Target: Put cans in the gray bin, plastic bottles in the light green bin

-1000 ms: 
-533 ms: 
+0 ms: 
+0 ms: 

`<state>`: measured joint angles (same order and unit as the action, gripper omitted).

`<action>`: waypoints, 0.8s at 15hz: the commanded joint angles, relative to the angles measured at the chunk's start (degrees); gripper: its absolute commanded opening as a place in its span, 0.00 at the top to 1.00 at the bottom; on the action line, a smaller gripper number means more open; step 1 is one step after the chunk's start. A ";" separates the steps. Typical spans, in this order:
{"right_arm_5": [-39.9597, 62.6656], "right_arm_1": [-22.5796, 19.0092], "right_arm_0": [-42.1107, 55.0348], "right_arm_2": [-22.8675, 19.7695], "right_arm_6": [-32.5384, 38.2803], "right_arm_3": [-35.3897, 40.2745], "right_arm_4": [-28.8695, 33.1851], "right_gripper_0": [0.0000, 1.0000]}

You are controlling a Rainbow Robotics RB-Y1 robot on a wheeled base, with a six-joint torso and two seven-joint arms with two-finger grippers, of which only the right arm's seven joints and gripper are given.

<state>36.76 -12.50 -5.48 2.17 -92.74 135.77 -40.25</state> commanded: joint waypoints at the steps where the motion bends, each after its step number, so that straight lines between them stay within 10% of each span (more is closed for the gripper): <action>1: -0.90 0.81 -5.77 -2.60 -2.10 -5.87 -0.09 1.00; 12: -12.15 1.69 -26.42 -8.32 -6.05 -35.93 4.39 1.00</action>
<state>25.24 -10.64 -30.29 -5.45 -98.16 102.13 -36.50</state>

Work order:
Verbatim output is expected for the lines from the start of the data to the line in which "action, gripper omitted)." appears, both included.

Task solution:
Target: Put cans in the gray bin, plastic bottles in the light green bin

-1000 ms: 
-533 ms: 
+0 ms: 
+0 ms: 

`<state>`: measured joint angles (same order and unit as the action, gripper omitted).

This exercise is finished.